• [The problem] Quote the entries below from the line with "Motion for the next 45" through the line with "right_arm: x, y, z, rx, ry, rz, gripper", both ends included, and only those lines.

─── Source information

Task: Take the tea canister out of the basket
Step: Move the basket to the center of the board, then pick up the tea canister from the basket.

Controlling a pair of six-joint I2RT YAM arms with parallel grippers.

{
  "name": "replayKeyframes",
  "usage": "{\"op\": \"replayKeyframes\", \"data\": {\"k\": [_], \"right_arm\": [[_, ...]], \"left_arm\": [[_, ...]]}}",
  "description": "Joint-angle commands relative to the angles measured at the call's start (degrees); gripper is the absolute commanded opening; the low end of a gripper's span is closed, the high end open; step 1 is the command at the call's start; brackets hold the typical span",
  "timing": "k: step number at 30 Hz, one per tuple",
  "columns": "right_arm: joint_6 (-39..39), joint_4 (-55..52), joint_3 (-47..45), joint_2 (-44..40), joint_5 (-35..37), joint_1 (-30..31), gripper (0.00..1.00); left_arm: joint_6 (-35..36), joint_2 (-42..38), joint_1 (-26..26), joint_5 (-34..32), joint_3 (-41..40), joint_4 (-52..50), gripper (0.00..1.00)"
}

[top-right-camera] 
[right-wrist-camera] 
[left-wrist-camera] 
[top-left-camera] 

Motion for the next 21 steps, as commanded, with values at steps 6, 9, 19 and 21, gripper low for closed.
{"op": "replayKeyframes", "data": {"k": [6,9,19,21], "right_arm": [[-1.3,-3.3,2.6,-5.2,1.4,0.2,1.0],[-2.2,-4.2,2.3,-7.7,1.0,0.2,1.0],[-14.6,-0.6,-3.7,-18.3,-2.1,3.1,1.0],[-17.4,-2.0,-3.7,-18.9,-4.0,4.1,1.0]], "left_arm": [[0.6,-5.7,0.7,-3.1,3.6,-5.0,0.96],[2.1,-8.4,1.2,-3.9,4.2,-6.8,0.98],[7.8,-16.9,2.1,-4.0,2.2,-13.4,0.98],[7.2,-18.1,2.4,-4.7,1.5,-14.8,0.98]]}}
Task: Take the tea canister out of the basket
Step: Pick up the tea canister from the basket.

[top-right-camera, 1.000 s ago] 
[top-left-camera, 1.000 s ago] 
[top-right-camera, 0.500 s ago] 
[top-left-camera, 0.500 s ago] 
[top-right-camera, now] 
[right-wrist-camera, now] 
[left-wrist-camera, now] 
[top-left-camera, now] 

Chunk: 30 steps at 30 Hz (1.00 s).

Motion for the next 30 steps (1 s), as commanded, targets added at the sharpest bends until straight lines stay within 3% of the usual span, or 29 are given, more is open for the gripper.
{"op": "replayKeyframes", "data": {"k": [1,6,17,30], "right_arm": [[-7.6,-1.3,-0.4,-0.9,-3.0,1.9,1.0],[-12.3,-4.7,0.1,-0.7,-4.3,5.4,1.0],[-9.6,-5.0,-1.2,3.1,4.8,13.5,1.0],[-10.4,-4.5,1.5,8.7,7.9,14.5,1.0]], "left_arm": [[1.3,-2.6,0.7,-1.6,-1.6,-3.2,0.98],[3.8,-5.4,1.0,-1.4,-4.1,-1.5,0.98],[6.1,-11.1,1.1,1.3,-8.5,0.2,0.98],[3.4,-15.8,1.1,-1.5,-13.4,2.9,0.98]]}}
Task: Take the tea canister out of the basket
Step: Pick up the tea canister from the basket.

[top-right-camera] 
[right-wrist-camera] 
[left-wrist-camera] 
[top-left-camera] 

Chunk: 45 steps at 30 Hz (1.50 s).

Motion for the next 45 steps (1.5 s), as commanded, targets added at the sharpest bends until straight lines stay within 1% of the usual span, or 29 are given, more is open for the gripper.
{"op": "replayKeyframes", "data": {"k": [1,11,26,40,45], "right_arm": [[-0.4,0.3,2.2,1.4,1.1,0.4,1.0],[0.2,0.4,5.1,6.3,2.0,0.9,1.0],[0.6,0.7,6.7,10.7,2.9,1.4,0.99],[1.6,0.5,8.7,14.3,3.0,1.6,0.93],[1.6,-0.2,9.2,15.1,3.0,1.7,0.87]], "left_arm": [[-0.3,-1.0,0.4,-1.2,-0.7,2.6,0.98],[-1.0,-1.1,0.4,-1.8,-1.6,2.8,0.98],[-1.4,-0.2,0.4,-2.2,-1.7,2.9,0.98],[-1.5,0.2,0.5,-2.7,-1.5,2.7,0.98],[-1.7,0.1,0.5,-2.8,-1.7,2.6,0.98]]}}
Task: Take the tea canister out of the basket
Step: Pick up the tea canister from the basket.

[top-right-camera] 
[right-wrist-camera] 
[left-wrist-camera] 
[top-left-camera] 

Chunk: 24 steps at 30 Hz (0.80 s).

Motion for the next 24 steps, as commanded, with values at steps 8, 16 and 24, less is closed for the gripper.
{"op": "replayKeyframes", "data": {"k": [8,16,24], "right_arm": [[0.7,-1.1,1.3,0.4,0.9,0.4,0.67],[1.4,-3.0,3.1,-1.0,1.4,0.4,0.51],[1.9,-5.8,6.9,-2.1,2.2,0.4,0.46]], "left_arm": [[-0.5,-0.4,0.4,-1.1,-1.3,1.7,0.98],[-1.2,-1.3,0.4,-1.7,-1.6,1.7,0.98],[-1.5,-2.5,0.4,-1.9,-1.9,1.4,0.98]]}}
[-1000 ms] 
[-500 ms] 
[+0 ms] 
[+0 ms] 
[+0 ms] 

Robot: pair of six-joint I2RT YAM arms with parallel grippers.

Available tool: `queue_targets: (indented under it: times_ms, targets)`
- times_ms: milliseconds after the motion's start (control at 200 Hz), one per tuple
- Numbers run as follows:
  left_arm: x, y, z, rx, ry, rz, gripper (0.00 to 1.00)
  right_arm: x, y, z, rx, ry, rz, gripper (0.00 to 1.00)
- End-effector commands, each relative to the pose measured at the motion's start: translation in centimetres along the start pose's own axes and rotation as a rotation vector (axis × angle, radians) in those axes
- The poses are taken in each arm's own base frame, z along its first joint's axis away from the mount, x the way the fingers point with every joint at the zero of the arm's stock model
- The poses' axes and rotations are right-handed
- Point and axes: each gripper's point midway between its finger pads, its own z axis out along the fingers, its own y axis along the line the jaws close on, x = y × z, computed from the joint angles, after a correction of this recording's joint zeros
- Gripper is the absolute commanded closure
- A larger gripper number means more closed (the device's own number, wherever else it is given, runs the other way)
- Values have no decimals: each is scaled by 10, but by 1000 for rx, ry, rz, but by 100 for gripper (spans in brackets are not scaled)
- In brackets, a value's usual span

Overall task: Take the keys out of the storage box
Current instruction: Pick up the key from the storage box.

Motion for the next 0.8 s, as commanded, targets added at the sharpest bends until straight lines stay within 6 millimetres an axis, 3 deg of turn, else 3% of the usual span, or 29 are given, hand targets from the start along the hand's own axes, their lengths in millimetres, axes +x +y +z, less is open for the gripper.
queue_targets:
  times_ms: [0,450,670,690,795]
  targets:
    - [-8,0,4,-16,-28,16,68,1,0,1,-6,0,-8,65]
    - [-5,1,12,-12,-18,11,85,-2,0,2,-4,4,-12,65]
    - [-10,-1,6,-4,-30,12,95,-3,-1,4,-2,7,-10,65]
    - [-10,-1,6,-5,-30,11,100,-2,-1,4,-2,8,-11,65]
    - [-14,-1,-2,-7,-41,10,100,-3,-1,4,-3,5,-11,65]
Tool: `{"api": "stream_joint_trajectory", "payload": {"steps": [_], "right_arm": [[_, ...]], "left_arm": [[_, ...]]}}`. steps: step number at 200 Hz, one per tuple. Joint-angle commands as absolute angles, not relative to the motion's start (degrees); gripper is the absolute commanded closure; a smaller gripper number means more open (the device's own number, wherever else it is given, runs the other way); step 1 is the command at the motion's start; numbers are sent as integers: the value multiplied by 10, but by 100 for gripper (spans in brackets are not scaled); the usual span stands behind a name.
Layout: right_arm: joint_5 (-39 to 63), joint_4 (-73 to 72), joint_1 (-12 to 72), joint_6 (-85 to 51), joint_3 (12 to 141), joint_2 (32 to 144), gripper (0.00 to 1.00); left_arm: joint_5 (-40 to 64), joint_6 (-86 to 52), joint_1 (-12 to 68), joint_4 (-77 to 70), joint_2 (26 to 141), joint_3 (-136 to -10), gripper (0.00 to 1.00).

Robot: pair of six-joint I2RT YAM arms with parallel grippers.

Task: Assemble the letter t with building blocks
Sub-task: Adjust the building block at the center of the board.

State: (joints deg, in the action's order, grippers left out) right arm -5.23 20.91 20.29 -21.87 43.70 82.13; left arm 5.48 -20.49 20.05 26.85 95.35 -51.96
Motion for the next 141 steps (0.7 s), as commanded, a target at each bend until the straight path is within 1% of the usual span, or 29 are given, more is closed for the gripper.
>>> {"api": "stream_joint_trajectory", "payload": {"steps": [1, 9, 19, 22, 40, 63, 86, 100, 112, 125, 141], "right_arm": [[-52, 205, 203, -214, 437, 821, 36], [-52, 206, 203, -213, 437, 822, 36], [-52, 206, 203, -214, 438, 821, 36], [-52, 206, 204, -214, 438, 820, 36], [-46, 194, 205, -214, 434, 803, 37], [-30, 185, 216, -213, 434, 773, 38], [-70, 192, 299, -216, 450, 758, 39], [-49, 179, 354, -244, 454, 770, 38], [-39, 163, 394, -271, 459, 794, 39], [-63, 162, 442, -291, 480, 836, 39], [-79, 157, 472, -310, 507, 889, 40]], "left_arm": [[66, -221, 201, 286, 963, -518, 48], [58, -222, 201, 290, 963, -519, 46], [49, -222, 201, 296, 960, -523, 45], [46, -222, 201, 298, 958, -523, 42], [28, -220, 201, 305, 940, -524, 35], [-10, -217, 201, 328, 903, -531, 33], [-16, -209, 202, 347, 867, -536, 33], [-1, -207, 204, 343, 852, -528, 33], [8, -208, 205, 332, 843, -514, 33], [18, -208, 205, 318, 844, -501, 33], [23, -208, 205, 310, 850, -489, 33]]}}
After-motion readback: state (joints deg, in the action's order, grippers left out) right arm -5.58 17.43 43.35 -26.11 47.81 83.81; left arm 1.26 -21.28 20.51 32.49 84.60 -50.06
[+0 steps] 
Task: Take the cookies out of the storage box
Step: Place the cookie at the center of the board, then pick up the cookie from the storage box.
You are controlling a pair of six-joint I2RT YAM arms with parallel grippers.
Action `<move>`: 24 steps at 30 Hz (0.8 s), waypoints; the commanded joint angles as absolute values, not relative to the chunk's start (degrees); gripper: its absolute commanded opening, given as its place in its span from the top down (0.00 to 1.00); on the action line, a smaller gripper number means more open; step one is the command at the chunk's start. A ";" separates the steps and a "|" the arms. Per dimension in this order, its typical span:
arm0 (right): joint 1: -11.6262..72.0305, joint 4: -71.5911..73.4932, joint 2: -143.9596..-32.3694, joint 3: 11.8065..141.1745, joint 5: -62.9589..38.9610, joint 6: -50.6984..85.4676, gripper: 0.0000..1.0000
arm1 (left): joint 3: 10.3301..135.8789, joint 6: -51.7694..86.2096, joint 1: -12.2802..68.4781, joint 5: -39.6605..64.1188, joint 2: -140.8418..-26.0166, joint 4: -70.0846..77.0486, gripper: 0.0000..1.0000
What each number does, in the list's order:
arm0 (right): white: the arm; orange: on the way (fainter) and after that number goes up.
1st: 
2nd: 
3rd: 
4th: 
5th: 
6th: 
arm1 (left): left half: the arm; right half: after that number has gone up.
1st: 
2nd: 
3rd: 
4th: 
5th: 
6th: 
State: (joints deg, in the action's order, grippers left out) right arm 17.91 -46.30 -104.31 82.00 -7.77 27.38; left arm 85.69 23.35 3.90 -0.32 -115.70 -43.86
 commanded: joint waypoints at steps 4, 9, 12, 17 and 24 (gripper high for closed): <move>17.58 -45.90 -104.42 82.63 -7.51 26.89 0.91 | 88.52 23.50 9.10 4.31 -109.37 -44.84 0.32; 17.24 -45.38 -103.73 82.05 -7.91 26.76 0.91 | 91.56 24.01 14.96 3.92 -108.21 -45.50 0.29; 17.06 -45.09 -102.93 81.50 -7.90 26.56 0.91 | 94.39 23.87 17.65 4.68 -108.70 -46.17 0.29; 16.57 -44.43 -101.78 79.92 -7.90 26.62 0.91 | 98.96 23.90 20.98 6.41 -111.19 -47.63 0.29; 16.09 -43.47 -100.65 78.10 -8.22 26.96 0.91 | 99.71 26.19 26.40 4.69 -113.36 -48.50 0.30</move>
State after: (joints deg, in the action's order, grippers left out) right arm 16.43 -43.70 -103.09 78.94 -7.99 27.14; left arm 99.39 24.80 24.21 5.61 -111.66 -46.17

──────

• [Task solution]
Motion for the next 45 steps (1.5 s), as commanded, targets added at the sharpest bends until straight lines stay within 1% of the usual span, or 29 are given, more is open for the gripper.
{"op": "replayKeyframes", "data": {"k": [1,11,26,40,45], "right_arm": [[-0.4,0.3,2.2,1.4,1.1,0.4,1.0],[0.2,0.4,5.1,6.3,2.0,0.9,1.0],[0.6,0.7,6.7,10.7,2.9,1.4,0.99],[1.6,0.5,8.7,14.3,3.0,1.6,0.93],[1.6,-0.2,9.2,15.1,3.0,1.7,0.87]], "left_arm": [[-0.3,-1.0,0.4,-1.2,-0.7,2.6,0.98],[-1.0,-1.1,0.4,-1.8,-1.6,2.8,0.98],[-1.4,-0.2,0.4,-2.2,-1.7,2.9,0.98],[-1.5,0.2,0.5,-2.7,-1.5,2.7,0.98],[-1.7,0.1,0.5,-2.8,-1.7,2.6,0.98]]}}
Task: Take the tea canister out of the basket
Step: Pick up the tea canister from the basket.

[top-right-camera] 
[right-wrist-camera] 
[left-wrist-camera] 
[top-left-camera] 

Chunk: 24 steps at 30 Hz (0.80 s).

Motion for the next 24 steps, as commanded, with values at steps 8, 16 and 24, less is closed for the gripper.
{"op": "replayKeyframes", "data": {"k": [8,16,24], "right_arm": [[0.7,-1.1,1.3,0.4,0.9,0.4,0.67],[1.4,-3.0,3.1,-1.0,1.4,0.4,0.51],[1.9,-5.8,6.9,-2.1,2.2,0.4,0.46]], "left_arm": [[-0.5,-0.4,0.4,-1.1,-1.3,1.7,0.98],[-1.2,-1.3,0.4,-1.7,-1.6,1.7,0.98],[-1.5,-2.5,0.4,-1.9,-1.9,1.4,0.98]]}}
[-1000 ms] 
[-500 ms] 
[+0 ms] 
[+0 ms] 
[+0 ms] 

Robot: pair of six-joint I2RT YAM arms with parallel grippers.

Available tool: `queue_targets: (indented under it: times_ms, targets)`
- times_ms: milliseconds after the motion's start (control at 200 Hz), one per tuple
- Numbers run as follows:
  left_arm: x, y, z, rx, ry, rz, gripper (0.00 to 1.00)
  right_arm: x, y, z, rx, ry, rz, gripper (0.00 to 1.00)

The output given is complete.